_EXERCISE AIM_
Every line of the entries below from the one containing "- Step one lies" to the one containing "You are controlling", both ends included, must be written out exactly. No other line belongs in the answer.

Extracted records:
== Segment start ==

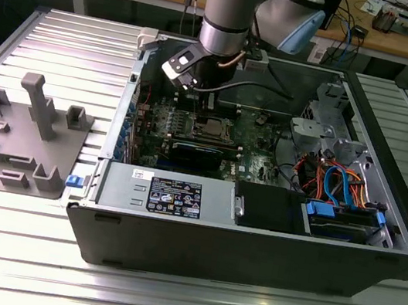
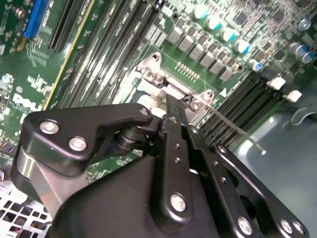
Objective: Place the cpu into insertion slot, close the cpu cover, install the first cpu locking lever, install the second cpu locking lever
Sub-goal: 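Close the cpu cover, then install the first cpu locking lever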
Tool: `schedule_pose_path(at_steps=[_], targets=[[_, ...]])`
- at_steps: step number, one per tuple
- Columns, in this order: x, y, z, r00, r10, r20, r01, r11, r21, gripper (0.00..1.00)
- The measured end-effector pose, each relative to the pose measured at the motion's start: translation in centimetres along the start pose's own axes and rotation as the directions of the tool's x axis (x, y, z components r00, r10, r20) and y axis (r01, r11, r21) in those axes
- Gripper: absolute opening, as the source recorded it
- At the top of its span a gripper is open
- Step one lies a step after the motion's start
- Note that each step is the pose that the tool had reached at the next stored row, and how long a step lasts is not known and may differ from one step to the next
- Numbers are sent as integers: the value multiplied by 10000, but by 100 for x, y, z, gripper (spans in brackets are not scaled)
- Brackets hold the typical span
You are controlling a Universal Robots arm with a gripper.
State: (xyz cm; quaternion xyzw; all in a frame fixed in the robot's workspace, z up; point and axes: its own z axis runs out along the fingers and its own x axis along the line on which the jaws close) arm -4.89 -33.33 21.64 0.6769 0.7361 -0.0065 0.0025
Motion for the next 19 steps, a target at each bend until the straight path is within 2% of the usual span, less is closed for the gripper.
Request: schedule_pose_path(at_steps=[1, 3, 5, 6, 7, 19], targets=[[-2, 31, 1, 10000, 0, -2, 0, 10000, -1, 11], [-11, 133, -1, 10000, -1, 0, 1, 10000, 0, 11], [-15, 175, -1, 10000, 0, 1, 0, 10000, 1, 11], [-18, 239, -1, 10000, -1, 5, 1, 10000, 1, 11], [-20, 256, -1, 10000, -1, 5, 1, 10000, 0, 11], [-18, 233, 4, 9999, 128, 7, -128, 9999, -3, 11]])
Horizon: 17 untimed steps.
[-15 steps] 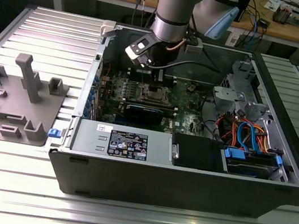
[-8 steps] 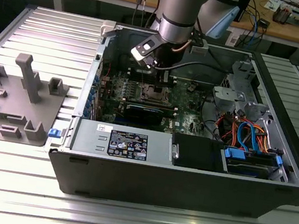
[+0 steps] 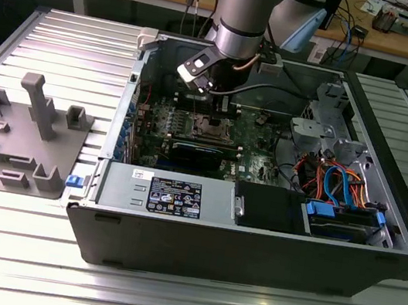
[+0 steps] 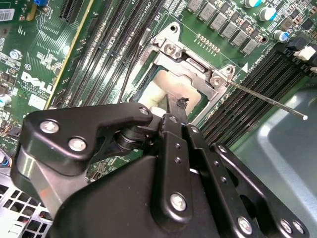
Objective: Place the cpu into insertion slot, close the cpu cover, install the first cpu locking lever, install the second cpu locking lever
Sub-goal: 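Install the first cpu locking lever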
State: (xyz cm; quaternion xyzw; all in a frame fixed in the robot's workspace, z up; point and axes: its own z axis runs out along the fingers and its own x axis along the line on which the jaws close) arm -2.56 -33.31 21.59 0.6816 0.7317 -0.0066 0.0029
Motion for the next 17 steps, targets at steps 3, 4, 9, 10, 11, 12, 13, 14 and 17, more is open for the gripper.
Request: schedule_pose_path(at_steps=[3, 4, 9, 10, 11, 12, 13, 14, 17], targets=[[0, 0, -2, 10000, 0, 9, 0, 10000, 0, 11], [0, 0, -6, 10000, 0, 15, 0, 10000, 0, 11], [-1, -1, -39, 10000, 0, 36, 0, 10000, 3, 11], [0, 0, -46, 10000, 0, 42, 0, 10000, 2, 11], [-1, 0, -56, 10000, 0, 48, 0, 10000, 4, 11], [-1, -1, -67, 10000, 0, 53, 0, 10000, 4, 11], [-1, -1, -82, 10000, 0, 60, 0, 10000, 4, 11], [-1, -1, -86, 10000, 0, 61, 0, 10000, 4, 11], [-1, 0, -99, 10000, 0, 75, 0, 10000, 5, 11]])
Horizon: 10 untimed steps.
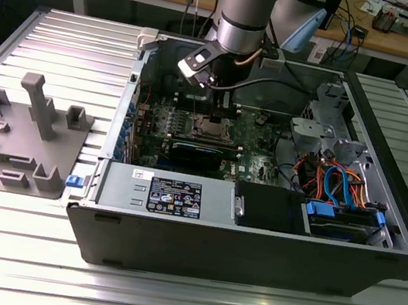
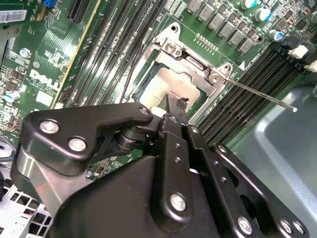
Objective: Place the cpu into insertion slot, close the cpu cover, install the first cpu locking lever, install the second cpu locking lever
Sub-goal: 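Install the first cpu locking lever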
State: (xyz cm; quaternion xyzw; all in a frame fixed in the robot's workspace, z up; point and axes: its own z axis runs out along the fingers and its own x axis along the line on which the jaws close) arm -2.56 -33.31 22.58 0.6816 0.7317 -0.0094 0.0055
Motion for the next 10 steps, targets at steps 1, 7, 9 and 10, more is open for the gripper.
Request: schedule_pose_path(at_steps=[1, 7, 9, 10], targets=[[0, 0, -8, 10000, 0, 10, 0, 10000, 1, 11], [-1, 0, -61, 10000, 0, 57, 0, 10000, 4, 11], [-1, 0, -72, 10000, 0, 67, 0, 10000, 5, 11], [-2, -1, -76, 10000, 0, 70, 0, 10000, 5, 11]])
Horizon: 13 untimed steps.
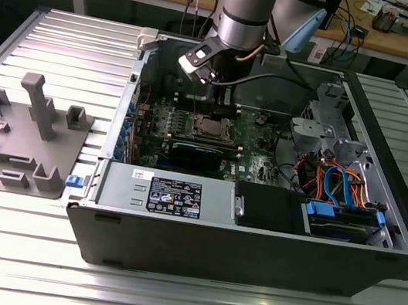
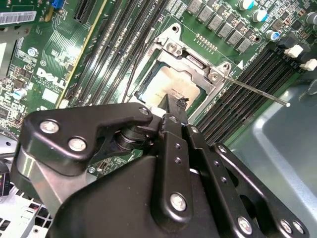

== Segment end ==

_WRITTEN ANSWER_
- Step one lies a step after the motion's start
- Note that each step is the pose that the tool had reached at the next stored row, and how long a step lasts is not known and may differ from one step to the next
- Numbers are sent as integers: the value multiplied by 10000, but by 100 for x, y, z, gripper (spans in brackets are not scaled)
- Brackets hold the typical span
You are controlling a Universal Robots arm with a gripper.

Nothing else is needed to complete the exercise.